Thanks, I really appreciate it. A curious datapoint: this started happening for me fairly regularly when I had to have my ZFS fileserver on wifi for a while (often when doing large file transfers, I think). I would also end up with empty files, zero byte sometimes (randomly) when files were moved over SMB and have to redo the copy. Now that I've put it back on wired ethernet I haven't seen the same kind of issues yet. It doesn't make much sense to me, but I just thought I would note it.
I experienced something similar where Spotlight indexing, anything that's scanning disks (DaisyDisk), or heavy IO load (Xcode) seems to freeze the system and eventually trigger a panic.
Please let me know if there's anything I can do to help debug this!
Yes, I've disabled Spotlight on the ZFS drives for this reason. I had a previous bug on this but I couldn't work out if OpenZFS was actually at fault there so I closed it. The kernel panics there were different, and the backtraces didn't mention OpenZFS in the "Kernel Extensions in backtrace" section, but I suspected it was involved somehow.
Though I should note that my ZFS drives don't stay in the Spotlight Privacy part of System Preferences for some reason, so I disabled it by making a .metadata_never_index
file at root level.
@jawbroken thanks for the tip! I've disabled spotlight indexing entirely by unloading the daemon:
sudo launchctl unload -w /System/Library/LaunchDaemons/com.apple.metadata.mds.plist
Adding a file to the directory seems a better idea!
Hi @lundman thanks for giving an update to this issue! Wondering will the pkg work for M1? Many thanks again!
The installer installed it successfully, but after rebooting and ran zfs version showed kext not loaded. When I load it manually it gives me an error that the kext is not built for arm64e.
I can make you an arm64 build
amazing @lundman! Thanks so much will test it right away.
@lundman thanks for the arm64 build but once I installed it, the kernel panicked and I couldn't manually load it as well.

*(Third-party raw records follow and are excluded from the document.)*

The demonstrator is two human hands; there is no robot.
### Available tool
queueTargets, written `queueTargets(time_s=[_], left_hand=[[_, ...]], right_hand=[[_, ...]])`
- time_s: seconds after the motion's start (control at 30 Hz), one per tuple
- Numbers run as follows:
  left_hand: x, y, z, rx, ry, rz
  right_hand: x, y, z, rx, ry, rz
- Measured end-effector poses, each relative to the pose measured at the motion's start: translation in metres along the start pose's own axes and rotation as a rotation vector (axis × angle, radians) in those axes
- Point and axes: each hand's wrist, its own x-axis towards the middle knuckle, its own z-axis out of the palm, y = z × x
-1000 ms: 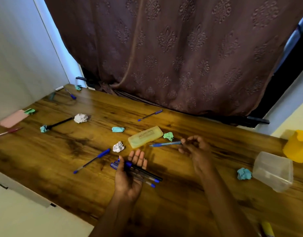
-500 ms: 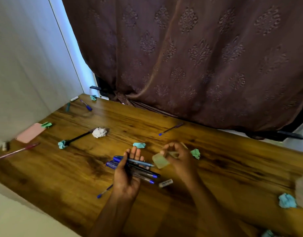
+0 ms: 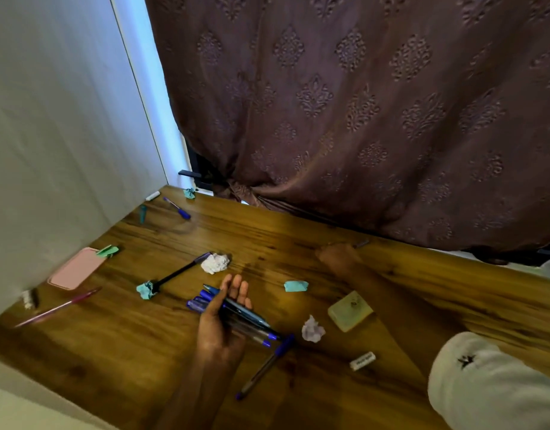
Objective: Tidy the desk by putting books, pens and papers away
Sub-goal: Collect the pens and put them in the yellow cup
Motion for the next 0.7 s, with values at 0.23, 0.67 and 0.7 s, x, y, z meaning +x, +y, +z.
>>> queueTargets(time_s=[0.23, 0.67, 0.7], left_hand=[[0.001, 0.033, -0.019, 0.004, -0.042, -0.035], [-0.004, 0.055, -0.035, 0.015, -0.073, -0.041], [-0.005, 0.056, -0.036, 0.018, -0.068, -0.043]], right_hand=[[-0.020, -0.028, -0.038, 0.449, 0.655, 0.162], [-0.130, -0.188, -0.092, 2.076, 0.681, 0.134], [-0.133, -0.193, -0.090, 2.058, 0.599, 0.075]])
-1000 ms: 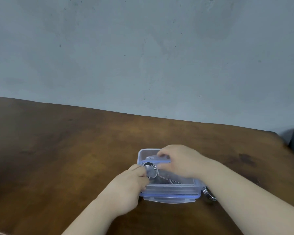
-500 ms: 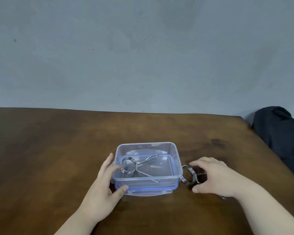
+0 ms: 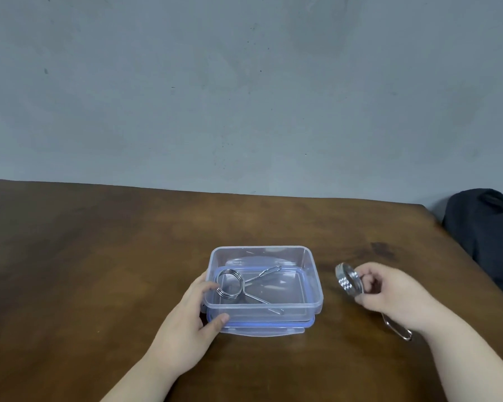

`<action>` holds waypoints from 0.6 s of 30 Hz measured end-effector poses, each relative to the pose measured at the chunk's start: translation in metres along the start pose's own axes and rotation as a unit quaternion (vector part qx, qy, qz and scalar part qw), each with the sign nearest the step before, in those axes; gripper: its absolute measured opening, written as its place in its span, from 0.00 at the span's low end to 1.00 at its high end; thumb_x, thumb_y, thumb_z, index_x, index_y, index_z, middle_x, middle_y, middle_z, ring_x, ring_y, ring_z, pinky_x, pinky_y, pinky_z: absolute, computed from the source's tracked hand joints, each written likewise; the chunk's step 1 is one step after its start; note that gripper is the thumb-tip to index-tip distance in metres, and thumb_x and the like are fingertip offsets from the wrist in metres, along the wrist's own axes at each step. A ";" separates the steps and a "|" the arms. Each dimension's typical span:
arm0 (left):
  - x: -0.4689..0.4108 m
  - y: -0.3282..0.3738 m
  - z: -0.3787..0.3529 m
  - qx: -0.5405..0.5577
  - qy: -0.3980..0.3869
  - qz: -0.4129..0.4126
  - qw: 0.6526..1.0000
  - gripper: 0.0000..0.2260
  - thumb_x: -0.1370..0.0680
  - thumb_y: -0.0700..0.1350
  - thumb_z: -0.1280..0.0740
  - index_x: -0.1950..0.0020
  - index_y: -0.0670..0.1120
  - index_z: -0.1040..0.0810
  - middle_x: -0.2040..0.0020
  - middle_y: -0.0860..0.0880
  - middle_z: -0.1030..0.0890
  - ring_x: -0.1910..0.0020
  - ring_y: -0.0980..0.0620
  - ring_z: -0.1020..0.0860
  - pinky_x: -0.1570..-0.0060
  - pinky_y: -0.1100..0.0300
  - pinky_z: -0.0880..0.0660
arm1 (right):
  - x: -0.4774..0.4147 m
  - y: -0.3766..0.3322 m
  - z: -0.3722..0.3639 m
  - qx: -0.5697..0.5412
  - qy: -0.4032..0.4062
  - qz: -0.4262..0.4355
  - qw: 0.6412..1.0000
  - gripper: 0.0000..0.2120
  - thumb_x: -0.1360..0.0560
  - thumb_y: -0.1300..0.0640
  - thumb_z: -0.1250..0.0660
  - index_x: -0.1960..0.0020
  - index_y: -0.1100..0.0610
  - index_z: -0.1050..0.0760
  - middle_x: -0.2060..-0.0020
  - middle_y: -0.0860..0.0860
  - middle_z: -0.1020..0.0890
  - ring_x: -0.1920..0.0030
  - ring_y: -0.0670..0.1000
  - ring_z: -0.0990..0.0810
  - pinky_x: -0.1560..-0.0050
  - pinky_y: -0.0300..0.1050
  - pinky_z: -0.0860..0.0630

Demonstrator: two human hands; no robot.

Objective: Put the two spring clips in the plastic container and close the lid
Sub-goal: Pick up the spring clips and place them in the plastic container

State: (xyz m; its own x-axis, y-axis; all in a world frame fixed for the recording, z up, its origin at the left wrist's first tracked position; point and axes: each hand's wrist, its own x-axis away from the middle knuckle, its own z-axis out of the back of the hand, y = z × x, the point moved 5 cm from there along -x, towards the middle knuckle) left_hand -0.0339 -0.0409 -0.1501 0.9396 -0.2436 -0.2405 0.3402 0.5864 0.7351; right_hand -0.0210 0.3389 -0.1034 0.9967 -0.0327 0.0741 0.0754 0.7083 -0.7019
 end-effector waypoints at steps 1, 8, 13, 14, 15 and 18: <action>0.000 -0.001 0.000 0.003 -0.002 0.004 1.000 0.22 0.25 0.50 0.27 0.38 0.65 0.34 0.29 0.74 0.40 0.45 0.62 0.24 0.62 0.68 0.28 | -0.001 -0.009 0.007 -0.032 0.020 0.016 0.999 0.17 0.34 0.65 0.22 0.57 0.44 0.20 0.68 0.44 0.24 0.66 0.44 0.25 0.57 0.47 0.28; 0.000 -0.001 0.000 0.008 -0.001 0.007 1.000 0.25 0.26 0.51 0.27 0.38 0.68 0.38 0.29 0.74 0.40 0.48 0.61 0.23 0.63 0.68 0.27 | -0.022 -0.145 -0.013 0.014 -0.031 0.174 0.984 0.19 0.37 0.51 0.21 0.49 0.42 0.24 0.57 0.44 0.18 0.56 0.45 0.19 0.53 0.44 0.24; 0.001 0.002 0.001 0.024 -0.003 -0.011 1.000 0.23 0.25 0.48 0.27 0.37 0.62 0.35 0.27 0.73 0.40 0.38 0.69 0.29 0.48 0.75 0.32 | -0.048 -0.167 -0.081 0.180 -0.137 0.203 0.953 0.16 0.34 0.50 0.27 0.50 0.44 0.29 0.53 0.43 0.24 0.55 0.46 0.23 0.53 0.47 0.24; 0.001 0.002 0.001 0.024 -0.003 -0.015 1.000 0.23 0.25 0.48 0.27 0.38 0.62 0.34 0.27 0.73 0.40 0.37 0.70 0.30 0.46 0.75 0.33 | -0.052 -0.163 -0.090 0.197 -0.147 0.195 0.949 0.16 0.34 0.50 0.28 0.49 0.45 0.28 0.53 0.44 0.24 0.55 0.48 0.23 0.53 0.48 0.24; 0.000 0.003 0.002 0.023 -0.003 -0.016 1.000 0.22 0.25 0.48 0.27 0.38 0.62 0.34 0.27 0.73 0.41 0.37 0.70 0.30 0.45 0.74 0.33 | -0.054 -0.160 -0.097 0.212 -0.151 0.189 0.947 0.15 0.34 0.50 0.28 0.49 0.46 0.28 0.54 0.44 0.23 0.55 0.48 0.23 0.53 0.49 0.24; 0.000 0.005 0.002 0.014 -0.006 -0.014 1.000 0.23 0.25 0.50 0.27 0.40 0.66 0.36 0.28 0.74 0.41 0.39 0.70 0.29 0.46 0.72 0.32 | -0.060 -0.151 -0.110 0.235 -0.162 0.176 0.942 0.13 0.33 0.51 0.29 0.51 0.47 0.28 0.56 0.46 0.21 0.56 0.51 0.22 0.56 0.50 0.24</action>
State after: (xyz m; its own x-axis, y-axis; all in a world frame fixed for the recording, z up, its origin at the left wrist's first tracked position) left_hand -0.0327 -0.0396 -0.1451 0.9291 -0.2689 -0.2540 0.3651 0.5569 0.7460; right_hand -0.0890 0.1567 -0.0797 0.8899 0.4266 0.1613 -0.3565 0.8712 -0.3376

Not that it's surprising given the common element of "scanning drives or folders", but I've found that Backblaze's backup scanning may also trigger panics like these on my new M1 Ultra; I was having panics approximately every hour (whether I was sitting at the machine or not) until disabling Backblaze for now, and the machine has happily stayed running overnight.
After a long period of stability after putting the server back on ethernet and disabling Spotlight indexing, I'm now getting this kernel panic repeatedly now while trying to move a large amount of data from one pool to another.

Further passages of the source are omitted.